TASK OBJECTIVE: The goal is an unaltered copy of the records below, minus any images.

(GIVEN ENTRIES begins)

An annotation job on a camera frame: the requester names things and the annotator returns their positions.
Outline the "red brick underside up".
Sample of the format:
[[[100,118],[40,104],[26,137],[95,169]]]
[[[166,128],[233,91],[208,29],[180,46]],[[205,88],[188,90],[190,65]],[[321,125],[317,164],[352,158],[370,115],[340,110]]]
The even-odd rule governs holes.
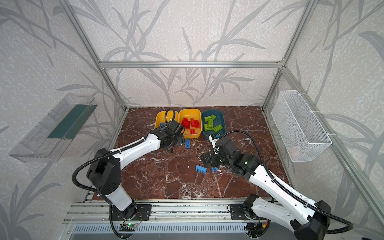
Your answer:
[[[186,128],[187,130],[189,130],[189,129],[191,128],[191,122],[190,122],[190,121],[186,121],[186,122],[185,122],[185,128]]]

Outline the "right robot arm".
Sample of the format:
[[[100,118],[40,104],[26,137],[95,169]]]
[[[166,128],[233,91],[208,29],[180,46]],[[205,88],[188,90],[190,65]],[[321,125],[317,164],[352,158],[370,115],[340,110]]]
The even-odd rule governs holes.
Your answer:
[[[268,174],[259,157],[243,154],[228,137],[209,136],[213,151],[200,155],[207,163],[225,166],[232,173],[262,188],[279,202],[270,203],[251,194],[244,202],[245,216],[250,219],[264,218],[275,222],[294,233],[298,240],[322,240],[330,226],[330,219],[309,208],[320,207],[329,213],[331,208],[324,201],[316,203],[286,183],[281,183],[274,174]]]

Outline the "green brick bottom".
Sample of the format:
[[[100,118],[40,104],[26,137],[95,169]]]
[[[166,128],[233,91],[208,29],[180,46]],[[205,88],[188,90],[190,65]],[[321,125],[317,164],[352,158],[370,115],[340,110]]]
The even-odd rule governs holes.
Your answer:
[[[216,125],[215,127],[213,127],[213,131],[216,132],[216,133],[221,131],[222,129],[223,129],[223,126],[221,124]]]

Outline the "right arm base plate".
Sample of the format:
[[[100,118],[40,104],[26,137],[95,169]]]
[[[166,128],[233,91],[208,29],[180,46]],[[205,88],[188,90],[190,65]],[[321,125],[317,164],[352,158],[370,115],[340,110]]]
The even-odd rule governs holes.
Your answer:
[[[262,221],[266,222],[267,219],[254,217],[250,218],[246,215],[245,210],[243,208],[243,204],[229,204],[227,206],[227,210],[230,213],[232,221]]]

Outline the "light blue brick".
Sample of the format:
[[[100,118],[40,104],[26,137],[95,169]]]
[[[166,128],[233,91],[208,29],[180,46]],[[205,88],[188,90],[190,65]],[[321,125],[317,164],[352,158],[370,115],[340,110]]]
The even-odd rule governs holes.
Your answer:
[[[202,173],[202,174],[206,174],[207,173],[207,168],[199,166],[199,165],[196,165],[196,171],[199,172],[199,173]]]

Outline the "green brick underside up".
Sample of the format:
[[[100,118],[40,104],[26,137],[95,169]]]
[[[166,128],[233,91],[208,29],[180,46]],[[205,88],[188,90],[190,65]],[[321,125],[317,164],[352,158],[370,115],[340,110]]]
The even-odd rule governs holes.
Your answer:
[[[213,128],[214,128],[214,120],[213,119],[209,119],[209,121],[208,121],[208,130],[212,131]]]

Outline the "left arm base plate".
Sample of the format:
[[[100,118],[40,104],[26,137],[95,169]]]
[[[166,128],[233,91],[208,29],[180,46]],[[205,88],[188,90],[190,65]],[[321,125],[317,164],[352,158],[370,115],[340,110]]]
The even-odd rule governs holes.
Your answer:
[[[148,221],[151,210],[152,205],[150,204],[136,204],[134,207],[130,206],[124,211],[120,211],[116,206],[112,205],[109,220]]]

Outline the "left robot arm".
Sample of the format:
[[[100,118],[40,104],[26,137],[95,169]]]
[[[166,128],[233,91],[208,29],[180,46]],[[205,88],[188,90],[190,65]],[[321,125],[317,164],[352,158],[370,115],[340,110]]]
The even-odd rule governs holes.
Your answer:
[[[134,201],[122,186],[121,171],[142,156],[160,150],[184,145],[185,128],[175,120],[158,127],[129,145],[98,152],[99,159],[87,172],[87,178],[106,202],[124,212],[134,206]]]

(GIVEN ENTRIES ends)

FINISHED TASK:
An annotation job on a camera frame: the requester names things and the annotator returns their positions.
Outline the "red brick underside up".
Sample of the format:
[[[100,118],[40,104],[26,137],[95,169]]]
[[[166,128],[233,91],[208,29],[180,46]],[[205,88],[188,90],[190,65]],[[321,125],[317,164],[352,158],[370,115],[340,110]]]
The even-odd rule governs holes.
Your answer:
[[[186,128],[187,130],[189,130],[189,129],[191,128],[191,122],[190,122],[190,121],[186,121],[186,122],[185,122],[185,128]]]

Outline the "right robot arm".
Sample of the format:
[[[100,118],[40,104],[26,137],[95,169]]]
[[[166,128],[233,91],[208,29],[180,46]],[[205,88],[188,90],[190,65]],[[321,125],[317,164],[352,158],[370,115],[340,110]]]
The even-odd rule governs holes.
Your answer:
[[[268,174],[259,157],[243,154],[228,137],[209,136],[213,151],[200,155],[207,163],[225,166],[232,173],[262,188],[279,202],[270,203],[251,194],[244,202],[245,216],[250,219],[264,218],[275,222],[294,233],[298,240],[322,240],[330,226],[330,219],[309,208],[320,207],[329,213],[331,208],[324,201],[316,203],[286,183],[281,183],[274,174]]]

Outline the "green brick bottom".
Sample of the format:
[[[100,118],[40,104],[26,137],[95,169]]]
[[[166,128],[233,91],[208,29],[180,46]],[[205,88],[188,90],[190,65]],[[321,125],[317,164],[352,158],[370,115],[340,110]]]
The even-odd rule governs holes.
Your answer:
[[[216,125],[215,127],[213,127],[213,131],[216,132],[216,133],[221,131],[222,129],[223,129],[223,126],[221,124]]]

Outline the "right arm base plate".
Sample of the format:
[[[100,118],[40,104],[26,137],[95,169]]]
[[[166,128],[233,91],[208,29],[180,46]],[[205,88],[188,90],[190,65]],[[321,125],[317,164],[352,158],[370,115],[340,110]]]
The even-odd rule governs holes.
Your answer:
[[[262,221],[266,222],[267,219],[254,217],[250,218],[246,215],[245,210],[243,208],[243,204],[229,204],[227,206],[227,210],[230,213],[232,221]]]

Outline the "light blue brick".
Sample of the format:
[[[100,118],[40,104],[26,137],[95,169]]]
[[[166,128],[233,91],[208,29],[180,46]],[[205,88],[188,90],[190,65]],[[321,125],[317,164],[352,158],[370,115],[340,110]]]
The even-odd rule governs holes.
Your answer:
[[[202,173],[202,174],[206,174],[207,173],[207,168],[199,166],[199,165],[196,165],[196,171],[199,172],[199,173]]]

Outline the "green brick underside up".
Sample of the format:
[[[100,118],[40,104],[26,137],[95,169]]]
[[[166,128],[233,91],[208,29],[180,46]],[[205,88],[188,90],[190,65]],[[321,125],[317,164],[352,158],[370,115],[340,110]]]
The even-odd rule governs holes.
Your answer:
[[[213,128],[214,128],[214,120],[213,119],[209,119],[209,121],[208,121],[208,130],[212,131]]]

Outline the "left arm base plate".
Sample of the format:
[[[100,118],[40,104],[26,137],[95,169]]]
[[[166,128],[233,91],[208,29],[180,46]],[[205,88],[188,90],[190,65]],[[321,125],[317,164],[352,158],[370,115],[340,110]]]
The even-odd rule governs holes.
Your answer:
[[[148,221],[151,210],[152,205],[150,204],[136,204],[134,207],[130,206],[124,211],[120,211],[116,206],[112,205],[109,220]]]

Outline the "left robot arm".
Sample of the format:
[[[100,118],[40,104],[26,137],[95,169]]]
[[[166,128],[233,91],[208,29],[180,46]],[[205,88],[188,90],[190,65]],[[321,125],[317,164],[352,158],[370,115],[340,110]]]
The even-odd rule governs holes.
Your answer:
[[[134,201],[122,186],[121,171],[142,156],[160,150],[184,145],[185,128],[175,120],[158,127],[129,145],[98,152],[99,159],[87,172],[87,178],[106,202],[124,212],[134,206]]]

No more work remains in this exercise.